### The problem
From the data, return each line holding the word "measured".

### Supplied data
· · · · ·
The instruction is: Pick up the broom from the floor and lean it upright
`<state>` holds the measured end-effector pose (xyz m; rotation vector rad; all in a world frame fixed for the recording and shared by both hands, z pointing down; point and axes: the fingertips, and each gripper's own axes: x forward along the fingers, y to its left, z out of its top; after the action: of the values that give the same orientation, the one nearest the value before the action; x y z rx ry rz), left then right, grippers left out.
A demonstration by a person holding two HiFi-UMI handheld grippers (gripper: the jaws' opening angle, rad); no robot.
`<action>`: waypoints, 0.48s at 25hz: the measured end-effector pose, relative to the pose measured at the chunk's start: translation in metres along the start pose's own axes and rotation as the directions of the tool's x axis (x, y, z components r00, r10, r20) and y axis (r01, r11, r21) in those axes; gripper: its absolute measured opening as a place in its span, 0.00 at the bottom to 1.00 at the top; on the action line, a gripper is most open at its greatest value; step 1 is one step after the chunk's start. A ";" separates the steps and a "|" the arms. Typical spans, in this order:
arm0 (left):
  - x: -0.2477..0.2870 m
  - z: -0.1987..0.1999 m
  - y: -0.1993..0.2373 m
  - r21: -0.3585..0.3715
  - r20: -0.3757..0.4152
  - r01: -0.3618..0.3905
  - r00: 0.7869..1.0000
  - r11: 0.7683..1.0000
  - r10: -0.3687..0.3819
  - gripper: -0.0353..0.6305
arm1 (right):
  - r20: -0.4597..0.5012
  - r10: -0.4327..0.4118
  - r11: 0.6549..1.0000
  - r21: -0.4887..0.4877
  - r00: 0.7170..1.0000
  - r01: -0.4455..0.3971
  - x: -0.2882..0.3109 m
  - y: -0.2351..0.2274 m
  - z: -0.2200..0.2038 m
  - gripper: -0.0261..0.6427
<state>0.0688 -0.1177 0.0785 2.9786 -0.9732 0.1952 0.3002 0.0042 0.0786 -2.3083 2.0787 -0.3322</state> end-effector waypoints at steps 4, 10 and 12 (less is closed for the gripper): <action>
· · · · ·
### Solution for this exercise
`<state>` holds the measured end-effector pose (xyz m; rotation vector rad; all in a world frame fixed for the recording and shared by both hands, z pointing down; point and axes: the fingertips, and each gripper's own axes: x forward along the fingers, y to its left, z out of its top; after the action: of the values that give the same orientation, the one nearest the value before the action; x y z rx ry rz), left then right, grippers left out.
`<action>`: waypoints, 0.48s at 25hz: the measured end-effector pose, relative to the pose measured at the chunk's start: translation in metres along the start pose's own axes and rotation as the directions of the tool's x axis (x, y, z components r00, r10, r20) and y axis (r01, r11, r21) in those axes; gripper: its absolute measured opening as a place in its span, 0.00 at the bottom to 1.00 at the top; on the action line, a gripper is most open at its greatest value; step 1 is one step after the chunk's start. A ";" separates the steps and a "|" the arms. Typical spans, in this order:

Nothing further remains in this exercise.